- _PROBLEM STATEMENT_:
Output nothing but the lines from the one holding "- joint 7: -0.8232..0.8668" to the end of the listing. Reproduce them exactly, without the pictures.

- _SOURCE MATERIAL_:
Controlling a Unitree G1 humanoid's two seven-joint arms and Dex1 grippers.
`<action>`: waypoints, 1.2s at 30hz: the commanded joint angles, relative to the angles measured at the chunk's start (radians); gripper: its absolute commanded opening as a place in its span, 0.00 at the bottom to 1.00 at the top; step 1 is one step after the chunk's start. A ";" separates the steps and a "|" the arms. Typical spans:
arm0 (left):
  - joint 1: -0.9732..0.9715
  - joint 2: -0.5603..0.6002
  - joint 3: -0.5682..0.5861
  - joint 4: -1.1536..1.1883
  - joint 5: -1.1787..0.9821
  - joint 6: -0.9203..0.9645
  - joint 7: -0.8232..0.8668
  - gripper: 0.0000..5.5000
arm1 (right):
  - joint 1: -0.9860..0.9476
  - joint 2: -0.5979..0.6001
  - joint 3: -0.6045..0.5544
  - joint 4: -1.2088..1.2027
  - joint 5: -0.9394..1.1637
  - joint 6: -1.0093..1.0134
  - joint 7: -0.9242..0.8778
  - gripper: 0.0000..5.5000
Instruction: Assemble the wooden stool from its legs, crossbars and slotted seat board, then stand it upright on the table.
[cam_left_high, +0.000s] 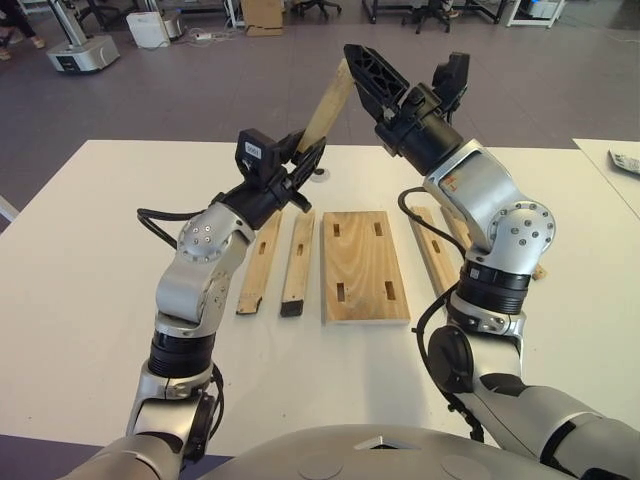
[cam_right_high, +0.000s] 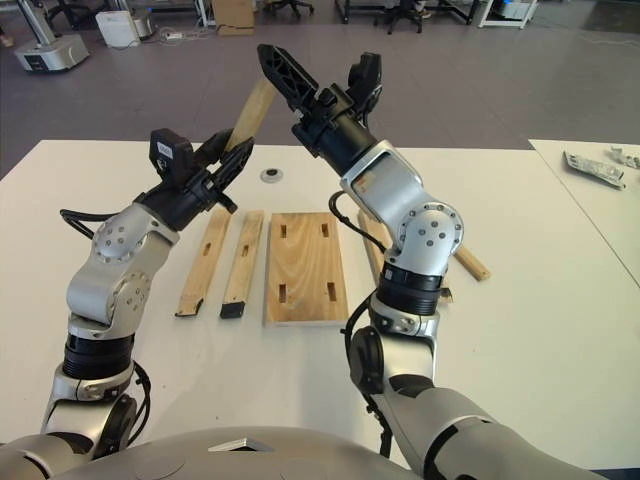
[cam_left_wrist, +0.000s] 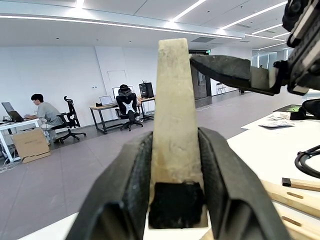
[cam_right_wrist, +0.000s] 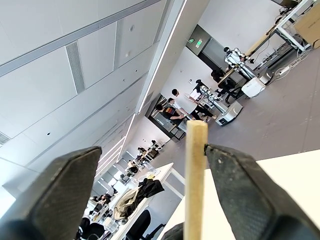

- _RESULT_:
  - joint 7: -0.8232..0.8668
  - gripper: 0.0000..5.5000
arm1 (right):
  - joint 1: -0.9860..0.9476
  - joint 2: -0.5979..0.6001
  - joint 3: -0.6045..0.5544
  - joint 4: -1.2088..1.2027
  - joint 5: -0.9394..1.1637
  - joint 6: -1.0093..1.0134
  - joint 7: -0.9242..0.8778
  - gripper: 0.0000..5.5000
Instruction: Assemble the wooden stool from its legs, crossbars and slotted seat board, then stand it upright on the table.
[cam_left_high, +0.000s] 
[cam_right_high, +0.000s] 
[cam_left_wrist, +0.000s] 
[cam_right_wrist, +0.000s] 

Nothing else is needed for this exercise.